# [Work request]
Print only the lines below, from the very first to the one containing "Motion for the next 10", exactly as they stand. Do not print pictures.

[Entries taken from a collection]
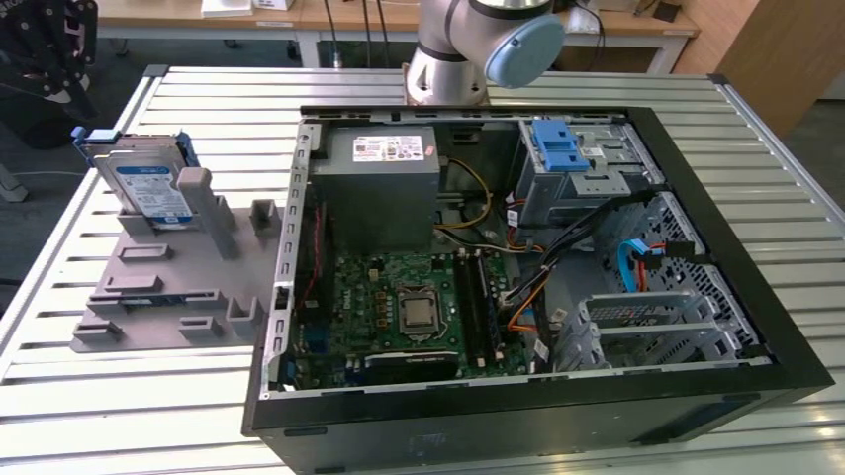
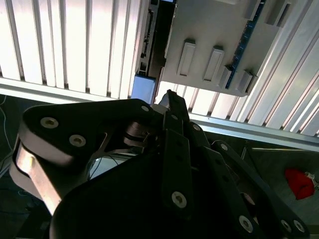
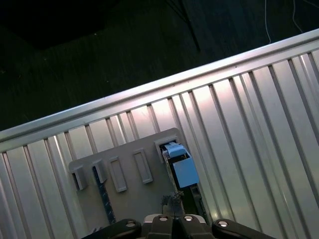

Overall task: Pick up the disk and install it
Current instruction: 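Pick up the disk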

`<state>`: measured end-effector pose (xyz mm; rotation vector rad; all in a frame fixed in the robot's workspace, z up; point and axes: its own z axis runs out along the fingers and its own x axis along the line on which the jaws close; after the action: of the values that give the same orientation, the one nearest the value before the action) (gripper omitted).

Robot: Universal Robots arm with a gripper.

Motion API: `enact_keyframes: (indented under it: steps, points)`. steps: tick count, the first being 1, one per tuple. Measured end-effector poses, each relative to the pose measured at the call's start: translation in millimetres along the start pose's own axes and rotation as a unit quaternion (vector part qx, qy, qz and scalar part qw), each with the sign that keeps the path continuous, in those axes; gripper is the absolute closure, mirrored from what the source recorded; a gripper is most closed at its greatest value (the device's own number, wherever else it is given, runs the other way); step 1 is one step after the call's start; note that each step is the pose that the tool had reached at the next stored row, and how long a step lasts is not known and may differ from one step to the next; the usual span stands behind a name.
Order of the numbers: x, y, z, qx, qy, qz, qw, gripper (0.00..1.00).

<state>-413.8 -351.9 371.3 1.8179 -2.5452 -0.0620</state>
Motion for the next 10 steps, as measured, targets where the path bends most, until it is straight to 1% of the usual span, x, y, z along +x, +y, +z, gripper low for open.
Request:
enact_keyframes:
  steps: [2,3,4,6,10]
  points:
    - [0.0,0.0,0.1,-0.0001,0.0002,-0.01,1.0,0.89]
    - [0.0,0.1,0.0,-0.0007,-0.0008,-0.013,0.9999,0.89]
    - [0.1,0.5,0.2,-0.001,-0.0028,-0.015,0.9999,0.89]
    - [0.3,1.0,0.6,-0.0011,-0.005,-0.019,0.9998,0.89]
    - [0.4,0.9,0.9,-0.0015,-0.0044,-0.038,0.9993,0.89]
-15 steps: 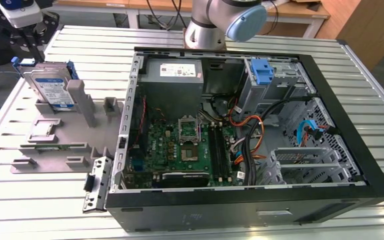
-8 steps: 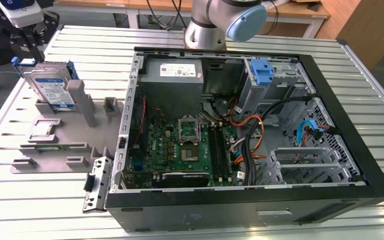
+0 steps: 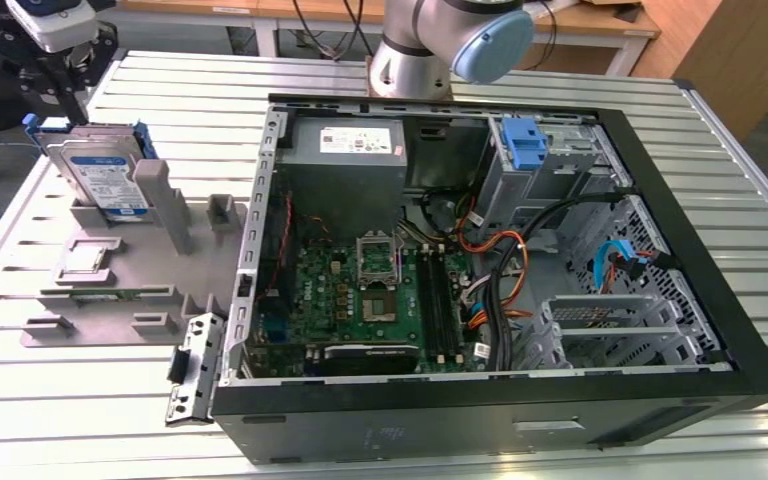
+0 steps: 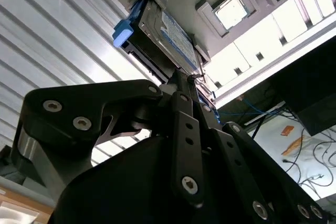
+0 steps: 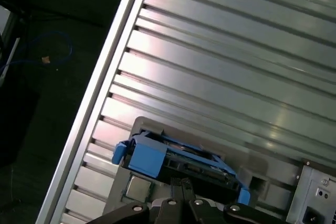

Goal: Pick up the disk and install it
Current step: 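Pick up the disk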

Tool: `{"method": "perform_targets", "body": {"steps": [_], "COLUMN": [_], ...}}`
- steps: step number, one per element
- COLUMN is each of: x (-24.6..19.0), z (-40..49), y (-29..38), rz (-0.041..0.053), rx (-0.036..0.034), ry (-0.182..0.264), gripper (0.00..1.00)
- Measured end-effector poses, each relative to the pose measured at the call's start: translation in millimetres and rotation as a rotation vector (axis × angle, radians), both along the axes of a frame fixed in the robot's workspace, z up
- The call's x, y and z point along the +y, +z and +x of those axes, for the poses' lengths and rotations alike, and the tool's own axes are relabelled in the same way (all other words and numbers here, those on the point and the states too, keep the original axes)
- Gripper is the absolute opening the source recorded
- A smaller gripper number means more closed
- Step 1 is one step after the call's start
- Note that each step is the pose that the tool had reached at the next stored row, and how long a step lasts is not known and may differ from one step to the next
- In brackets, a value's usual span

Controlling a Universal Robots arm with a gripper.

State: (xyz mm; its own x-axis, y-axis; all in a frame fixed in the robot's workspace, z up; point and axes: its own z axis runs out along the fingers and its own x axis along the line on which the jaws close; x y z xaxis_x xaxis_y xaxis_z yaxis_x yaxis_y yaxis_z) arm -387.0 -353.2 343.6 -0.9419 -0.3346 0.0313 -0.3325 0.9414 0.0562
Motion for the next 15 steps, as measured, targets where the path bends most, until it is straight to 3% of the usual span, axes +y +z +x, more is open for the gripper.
{"method": "perform_targets", "body": {"steps": [6, 13, 15], "x": [0.0, 0.0, 0.0], "z": [0.0, 0.0, 0.0], "y": [0.0, 0.0, 0.0], "rz": [0.0, 0.0, 0.0], "rx": [0.0001, 0.0001, 0.0], "ry": [0.097, 0.107, 0.129], "gripper": [0.1, 0.1, 0.1]}}
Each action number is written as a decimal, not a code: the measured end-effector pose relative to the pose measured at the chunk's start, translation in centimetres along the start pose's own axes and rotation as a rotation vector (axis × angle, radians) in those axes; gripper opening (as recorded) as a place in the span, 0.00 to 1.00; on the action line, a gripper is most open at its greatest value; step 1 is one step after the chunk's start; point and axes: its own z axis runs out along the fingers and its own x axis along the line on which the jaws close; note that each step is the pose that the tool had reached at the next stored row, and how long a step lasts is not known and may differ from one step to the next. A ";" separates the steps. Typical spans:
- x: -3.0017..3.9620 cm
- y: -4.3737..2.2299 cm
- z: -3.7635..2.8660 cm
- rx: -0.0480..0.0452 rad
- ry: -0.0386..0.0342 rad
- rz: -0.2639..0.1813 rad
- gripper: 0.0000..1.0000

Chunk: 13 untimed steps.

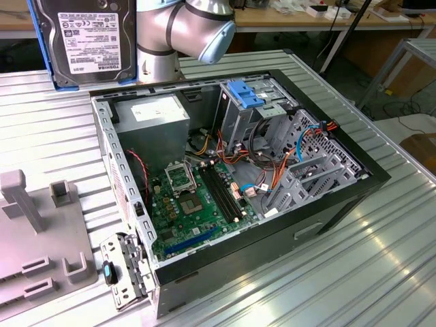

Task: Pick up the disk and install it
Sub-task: 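Pick up the disk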

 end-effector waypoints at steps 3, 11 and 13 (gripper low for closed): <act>-0.01 -0.89 0.04 0.0001 -0.0001 0.000 0.37; -0.05 -3.25 0.10 0.0000 0.0000 0.000 0.37; -0.06 -3.59 0.12 0.0001 0.0000 0.000 0.37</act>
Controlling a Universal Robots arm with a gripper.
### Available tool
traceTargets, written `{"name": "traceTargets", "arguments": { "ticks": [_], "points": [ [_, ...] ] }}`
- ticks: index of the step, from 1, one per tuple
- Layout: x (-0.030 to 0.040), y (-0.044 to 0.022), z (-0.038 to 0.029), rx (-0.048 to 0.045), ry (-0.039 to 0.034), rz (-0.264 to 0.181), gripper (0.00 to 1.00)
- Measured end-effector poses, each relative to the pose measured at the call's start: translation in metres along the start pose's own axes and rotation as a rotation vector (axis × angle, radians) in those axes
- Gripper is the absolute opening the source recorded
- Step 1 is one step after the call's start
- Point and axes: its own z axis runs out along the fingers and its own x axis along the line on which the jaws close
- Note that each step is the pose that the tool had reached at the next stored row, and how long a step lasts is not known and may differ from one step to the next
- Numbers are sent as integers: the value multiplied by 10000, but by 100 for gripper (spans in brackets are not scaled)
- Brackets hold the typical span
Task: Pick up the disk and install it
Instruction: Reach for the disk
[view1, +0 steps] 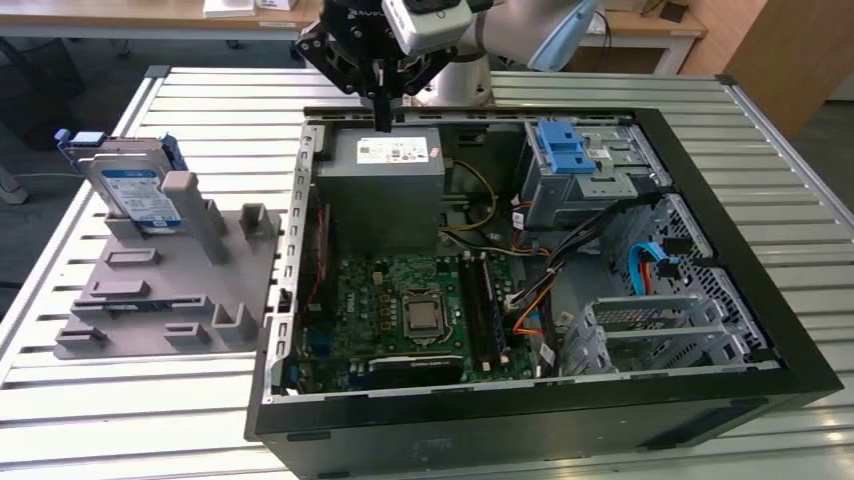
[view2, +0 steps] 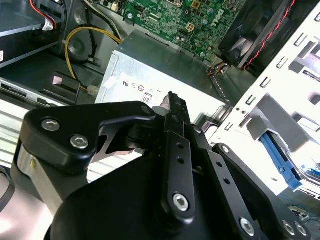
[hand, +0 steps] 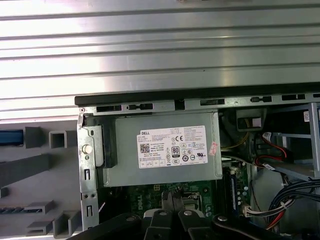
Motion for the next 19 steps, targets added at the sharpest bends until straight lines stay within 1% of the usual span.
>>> {"name": "traceTargets", "arguments": {
  "ticks": [19],
  "points": [
    [83, 0, 8, 0, 2, 1, 11]
  ]
}}
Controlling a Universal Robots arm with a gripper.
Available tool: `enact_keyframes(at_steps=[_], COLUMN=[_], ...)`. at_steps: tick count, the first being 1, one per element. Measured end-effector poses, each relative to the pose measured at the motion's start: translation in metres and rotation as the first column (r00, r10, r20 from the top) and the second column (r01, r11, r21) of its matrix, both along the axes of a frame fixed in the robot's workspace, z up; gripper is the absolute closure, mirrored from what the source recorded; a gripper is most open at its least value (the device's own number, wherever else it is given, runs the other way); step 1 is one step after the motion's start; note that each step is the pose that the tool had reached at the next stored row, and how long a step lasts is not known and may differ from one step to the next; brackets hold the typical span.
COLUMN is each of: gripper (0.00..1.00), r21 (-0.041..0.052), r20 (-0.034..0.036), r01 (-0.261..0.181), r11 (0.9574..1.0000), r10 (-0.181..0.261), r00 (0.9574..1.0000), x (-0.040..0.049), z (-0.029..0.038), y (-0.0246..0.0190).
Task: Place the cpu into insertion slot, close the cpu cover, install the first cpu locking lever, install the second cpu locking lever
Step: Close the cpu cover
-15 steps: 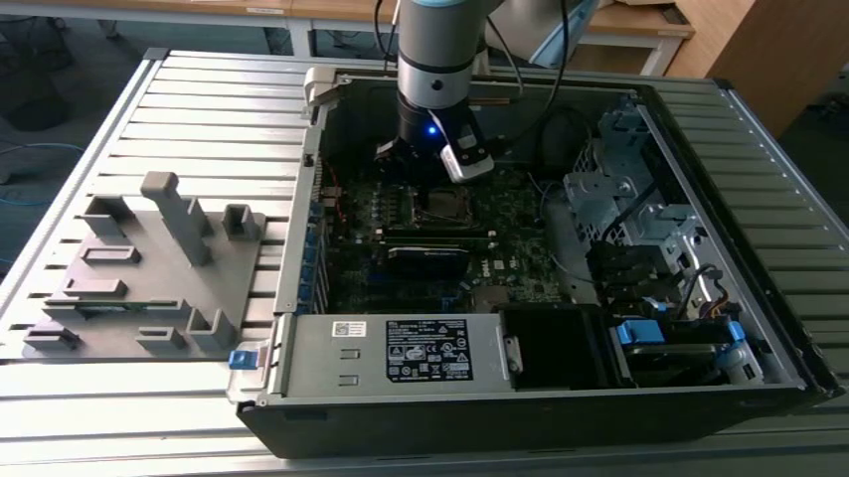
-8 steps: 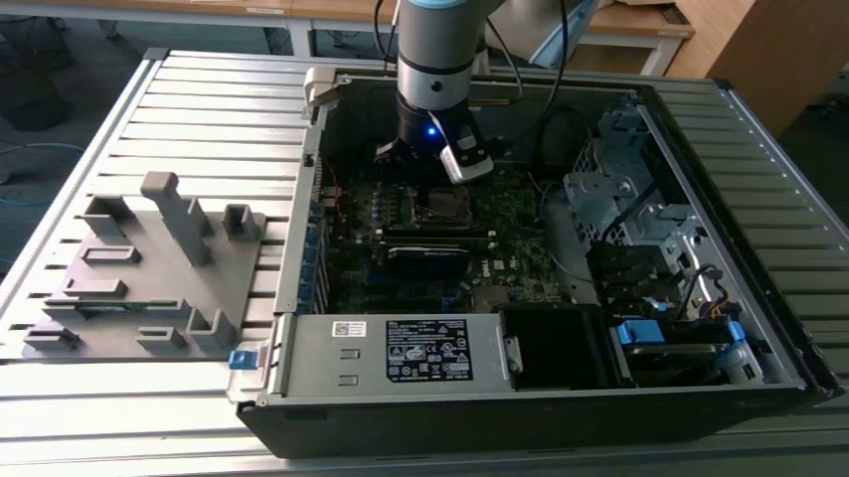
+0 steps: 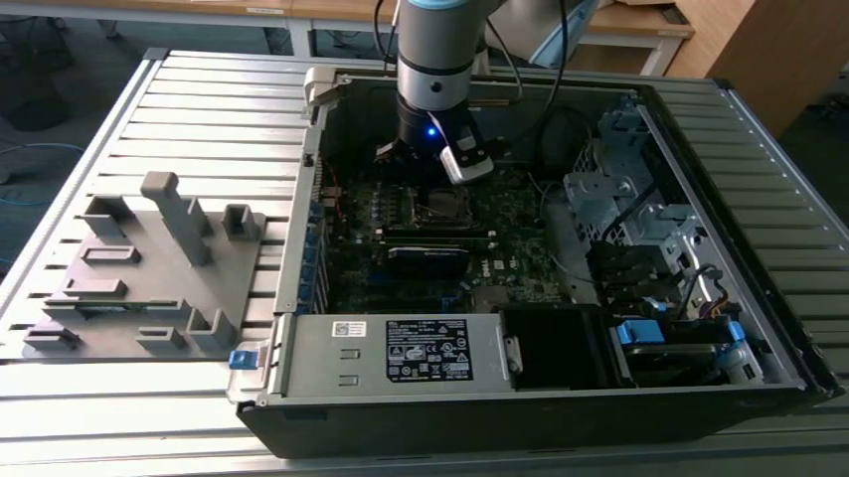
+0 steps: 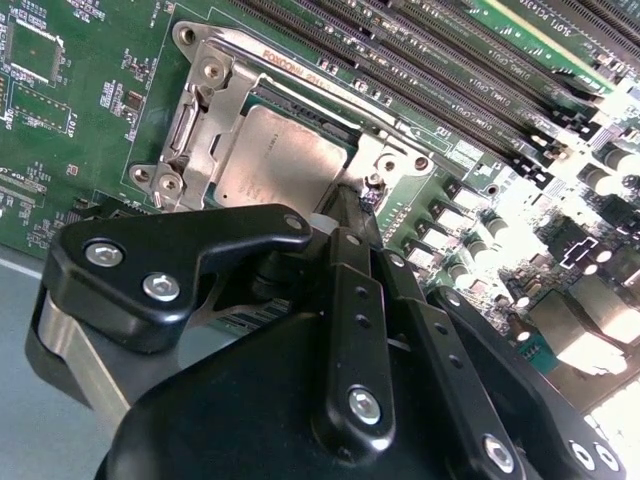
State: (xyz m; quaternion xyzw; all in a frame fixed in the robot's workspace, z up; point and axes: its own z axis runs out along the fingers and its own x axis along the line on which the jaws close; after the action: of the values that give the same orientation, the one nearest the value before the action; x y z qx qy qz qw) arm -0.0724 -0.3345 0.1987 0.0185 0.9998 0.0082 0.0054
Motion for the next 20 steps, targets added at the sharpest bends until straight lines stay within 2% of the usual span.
enact_keyframes(at_steps=[10, 20], gripper=[0.9, 0.9], r21=[0.0007, 0.0002], r20=[0.0005, 0.0002], r01=[0.0, 0.0], r11=[1.0, 1.0], r10=[0.0, 0.0], r00=[1.0, 1.0], x=[0.0001, 0.0], z=[0.001, 0.0137], y=[0.0001, 0.0])
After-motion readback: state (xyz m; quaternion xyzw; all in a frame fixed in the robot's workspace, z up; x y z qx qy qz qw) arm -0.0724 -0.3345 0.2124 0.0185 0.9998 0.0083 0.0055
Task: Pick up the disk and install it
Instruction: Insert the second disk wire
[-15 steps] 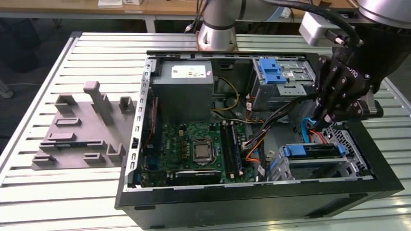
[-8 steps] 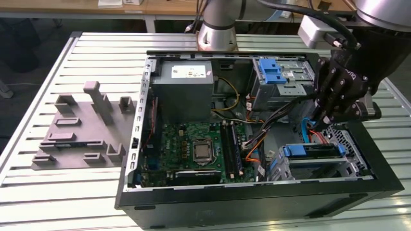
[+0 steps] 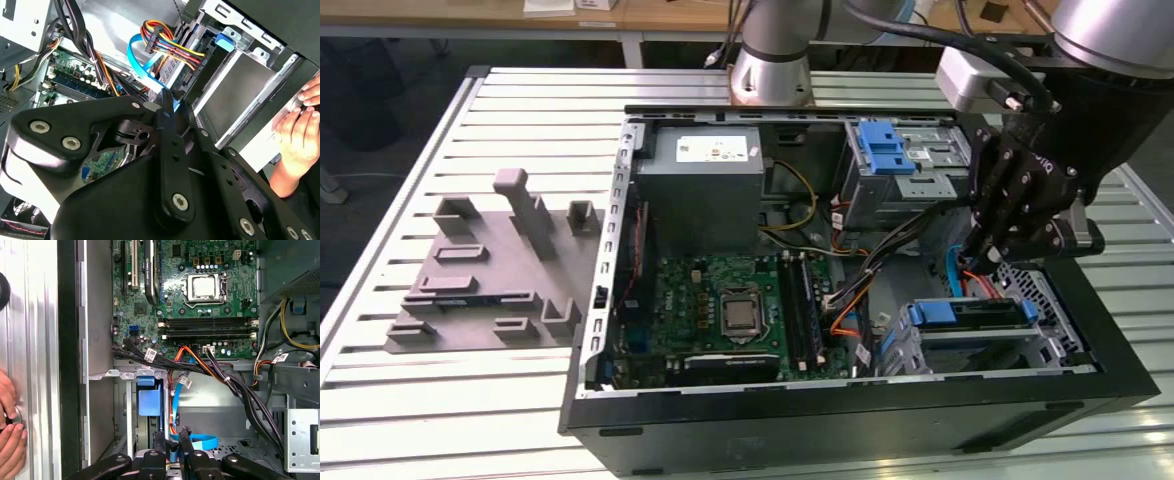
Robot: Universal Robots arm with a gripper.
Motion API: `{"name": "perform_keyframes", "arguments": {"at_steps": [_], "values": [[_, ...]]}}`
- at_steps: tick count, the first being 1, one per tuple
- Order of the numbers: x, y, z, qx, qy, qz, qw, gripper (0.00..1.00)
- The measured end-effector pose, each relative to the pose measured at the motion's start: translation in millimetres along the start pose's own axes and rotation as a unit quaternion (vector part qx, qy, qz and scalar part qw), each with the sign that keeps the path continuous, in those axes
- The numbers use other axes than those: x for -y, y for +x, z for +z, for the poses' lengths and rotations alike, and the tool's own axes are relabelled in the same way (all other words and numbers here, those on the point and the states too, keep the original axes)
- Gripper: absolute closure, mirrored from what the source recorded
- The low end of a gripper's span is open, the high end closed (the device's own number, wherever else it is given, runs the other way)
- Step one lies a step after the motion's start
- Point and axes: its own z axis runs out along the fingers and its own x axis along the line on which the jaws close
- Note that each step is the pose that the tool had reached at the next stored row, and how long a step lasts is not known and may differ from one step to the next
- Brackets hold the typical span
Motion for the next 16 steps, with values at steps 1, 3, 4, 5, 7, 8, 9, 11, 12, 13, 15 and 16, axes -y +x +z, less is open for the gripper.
{"name": "perform_keyframes", "arguments": {"at_steps": [1, 3, 4, 5, 7, 8, 9, 11, 12, 13, 15, 16], "values": [[0.0, -0.1, 0.9, 0.0, 0.0, 0.0, 1.0, 0.75], [0.0, -0.2, 2.3, 0.0, 0.0, 0.0, 1.0, 0.75], [0.0, -0.2, 3.0, 0.0, 0.0, 0.0, 1.0, 0.77], [0.0, -0.3, 3.6, 0.0, 0.0, 0.0, 1.0, 0.77], [0.0, -0.4, 4.8, 0.0001, 0.0, 0.0, 1.0, 0.84], [0.0, -0.4, 5.4, 0.0011, 0.0, 0.0, 1.0, 0.84], [0.0, -0.3, 5.8, 0.0053, -0.0002, 0.0, 1.0, 0.84], [-0.1, -0.4, 6.4, 0.0216, -0.0009, 0.0, 0.9998, 0.84], [0.0, -0.3, 6.7, 0.0298, -0.0012, 0.0, 0.9996, 0.84], [0.1, 2.1, 10.0, 0.0435, -0.0016, 0.0, 0.9991, 0.84], [0.3, 5.1, 12.6, 0.0435, -0.0016, 0.0, 0.9991, 0.84], [0.3, 6.8, 13.7, 0.0435, -0.0016, 0.0, 0.9991, 0.84]]}}
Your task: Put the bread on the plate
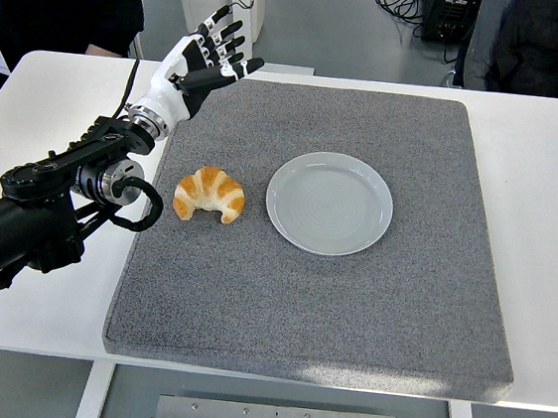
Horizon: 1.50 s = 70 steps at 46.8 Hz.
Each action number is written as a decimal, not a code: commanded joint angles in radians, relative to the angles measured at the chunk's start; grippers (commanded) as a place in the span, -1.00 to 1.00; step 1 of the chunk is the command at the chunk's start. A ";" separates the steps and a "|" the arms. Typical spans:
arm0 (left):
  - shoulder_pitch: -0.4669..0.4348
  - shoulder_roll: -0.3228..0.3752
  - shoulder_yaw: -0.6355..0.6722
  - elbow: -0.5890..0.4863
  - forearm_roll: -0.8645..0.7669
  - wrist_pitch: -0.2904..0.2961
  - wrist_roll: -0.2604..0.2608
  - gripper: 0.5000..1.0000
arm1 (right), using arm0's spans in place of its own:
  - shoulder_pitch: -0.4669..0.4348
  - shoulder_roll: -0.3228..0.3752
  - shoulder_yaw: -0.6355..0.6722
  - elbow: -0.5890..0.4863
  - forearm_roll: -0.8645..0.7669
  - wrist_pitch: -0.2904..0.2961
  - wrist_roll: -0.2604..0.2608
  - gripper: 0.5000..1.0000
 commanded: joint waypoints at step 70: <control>-0.008 -0.017 -0.005 0.022 -0.002 0.009 -0.008 0.89 | 0.000 0.000 -0.003 0.000 0.000 0.000 0.000 1.00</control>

# [Result of this task]
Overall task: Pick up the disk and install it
Current instruction: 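Pick up the disk
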
`<state>`: measured end-effector pose (xyz mm; rotation vector rad; all in a frame fixed in the robot's workspace, z up; point and axes: its own z axis runs out along the fingers and its own x axis along the line on which the jaws close; after the action: of the values that give the same orientation, the one nearest the value before the action) (gripper omitted).

Robot: Universal Robots arm with a gripper.

Motion API: `enact_keyframes: (indented under it: steps, points)`. steps: tick count, the first being 1, one per tuple. Measured end-effector poses, each relative to the pose measured at the call's start: translation in millimetres along the start pose's own axes and rotation as a unit quaternion (vector part qx, qy, qz and scalar part qw), each with the sign that keeps the path continuous, in those axes; gripper is the absolute closure, mirrored from what the source recorded; a gripper is most closed at its greatest value (the device's own number, wherever else it is given, runs the other way); step 1 is one step after the call's start; note that each step is the pose that the tool had reached at the next stored row, and how long a step lasts is not known and may differ from one step to the next; the usual span stands behind a name.
Order of the numbers: x, y, z, qx, qy, qz, qw, gripper (0.00..1.00).

<state>-413.8 -351.9 371.3 1.8179 -2.5452 -0.0620</state>
Motion for the next 10 steps, as measured, targets where the path bends most, until it is straight to 1% of the usual span, x, y, z along +x, +y, +z, gripper low for open.

No further output is required for this answer.